Definition: ω(g(n)) = {f(n): for any positive constant c > 0, there exists a constant n₀ > 0
such that 0 ≤ cg(n) < f(n) for all n ≥ n₀}
Example: n² = ω(n)
For any c > 0, we need n₀ such that cn < n² for all n ≥ n₀
This holds for n > c, so we can set n₀ = ⌈c⌉ + 1
Dividing by n: c < n
Using Asymptotic Notation
Asymptotic notation can be used in equations and inequalities:
When it stands alone on the right side: n = O(n²) means n ∈ O(n²)
Within formulas: 2n² + 3n + 1 = 2n² + Θ(n) means there exists f(n) ∈ Θ(n) such that
2n² + 3n + 1 = 2n² + f(n)
In chains: 2n² + 3n + 1 = 2n² + Θ(n) = Θ(n²)
Standard Notations and Common Functions
Monotonicity
A function f(n) is monotonically increasing if m ≤ n implies f(m) ≤ f(n)
A function f(n) is monotonically decreasing if m ≤ n implies f(m) ≥ f(n)
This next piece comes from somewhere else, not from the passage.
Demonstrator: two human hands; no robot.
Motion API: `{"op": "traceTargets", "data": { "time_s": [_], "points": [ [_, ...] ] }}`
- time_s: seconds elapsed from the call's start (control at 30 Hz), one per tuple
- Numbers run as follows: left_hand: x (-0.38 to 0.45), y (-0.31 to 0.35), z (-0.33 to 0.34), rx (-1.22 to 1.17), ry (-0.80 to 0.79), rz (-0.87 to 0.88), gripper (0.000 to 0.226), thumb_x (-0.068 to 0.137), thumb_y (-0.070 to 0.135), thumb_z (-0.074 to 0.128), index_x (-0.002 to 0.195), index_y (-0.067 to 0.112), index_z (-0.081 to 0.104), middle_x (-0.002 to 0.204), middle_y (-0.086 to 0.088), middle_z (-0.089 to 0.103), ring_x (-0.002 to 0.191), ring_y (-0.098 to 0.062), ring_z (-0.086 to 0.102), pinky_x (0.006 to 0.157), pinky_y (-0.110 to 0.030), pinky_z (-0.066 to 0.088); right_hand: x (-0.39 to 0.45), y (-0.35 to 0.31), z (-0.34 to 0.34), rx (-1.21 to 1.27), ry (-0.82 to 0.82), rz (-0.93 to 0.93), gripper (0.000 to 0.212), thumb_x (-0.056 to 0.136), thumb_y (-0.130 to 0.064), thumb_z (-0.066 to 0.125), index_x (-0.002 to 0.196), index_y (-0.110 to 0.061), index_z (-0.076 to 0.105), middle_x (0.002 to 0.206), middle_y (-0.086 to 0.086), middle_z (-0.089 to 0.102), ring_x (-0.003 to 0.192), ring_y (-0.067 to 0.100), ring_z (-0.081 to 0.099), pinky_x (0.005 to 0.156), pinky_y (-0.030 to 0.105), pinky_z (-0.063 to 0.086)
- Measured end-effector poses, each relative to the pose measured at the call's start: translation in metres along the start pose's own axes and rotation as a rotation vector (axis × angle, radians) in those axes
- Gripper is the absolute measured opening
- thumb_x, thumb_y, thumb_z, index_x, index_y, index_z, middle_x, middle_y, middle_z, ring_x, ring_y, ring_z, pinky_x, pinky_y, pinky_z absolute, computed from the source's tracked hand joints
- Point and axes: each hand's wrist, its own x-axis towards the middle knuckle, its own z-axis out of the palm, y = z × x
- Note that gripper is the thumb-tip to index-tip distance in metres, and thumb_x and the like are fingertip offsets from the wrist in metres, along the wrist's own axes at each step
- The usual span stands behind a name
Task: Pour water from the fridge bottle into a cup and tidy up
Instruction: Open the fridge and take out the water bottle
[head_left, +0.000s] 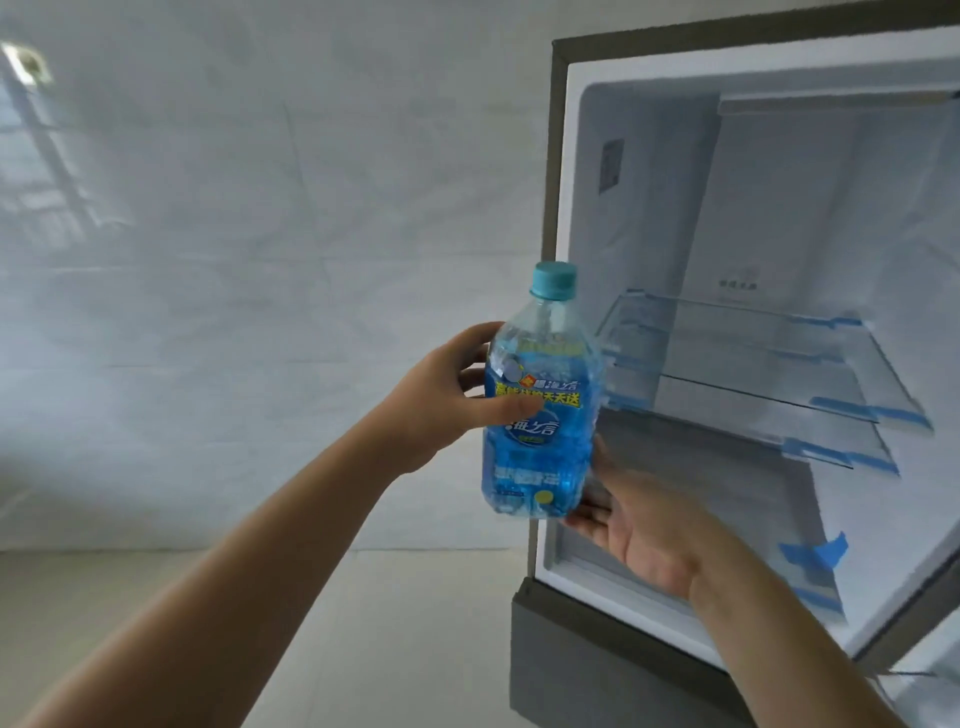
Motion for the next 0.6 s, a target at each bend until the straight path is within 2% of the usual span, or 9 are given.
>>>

A function f(n) is strictly increasing if m < n implies f(m) < f(n)
A function f(n) is strictly decreasing if m < n implies f(m) > f(n)
Floors and Ceilings
Floor function: ⌊x⌋ = greatest integer less than or equal to x
Ceiling function: ⌈x⌉ = least integer greater than or equal to x
Properties: x - 1 < ⌊x⌋ ≤ x ≤ ⌈x⌉ < x + 1
For any integer n: ⌈n/2⌉ + ⌊n/2⌋ = n
Modular Arithmetic
a mod n = a - n⌊a/n⌋
0 ≤ a mod n < n
a ≡ b (mod n) if (a mod n) = (b mod n)
Common Functions in Algorithm Analysis
Polynomials: n², n³, etc. - grow faster than logarithms but slower than exponentials
Logarithms: log n - grow very slowly; log(n^k) = k log n
Exponentials: 2^n - grow faster than any polynomial when base > 1
Factorials: n! - grow faster than exponentials
These functions form a hierarchy of growth rates: log log n ≪ log n ≪ n^(1/2) ≪ n ≪ n log
n ≪ n² ≪ n³ ≪ 2^n ≪ n! ≪ n^n
Understanding these growth rates helps us compare algorithm efficiencies and make
informed choices about which algorithms to use for different problem sizes.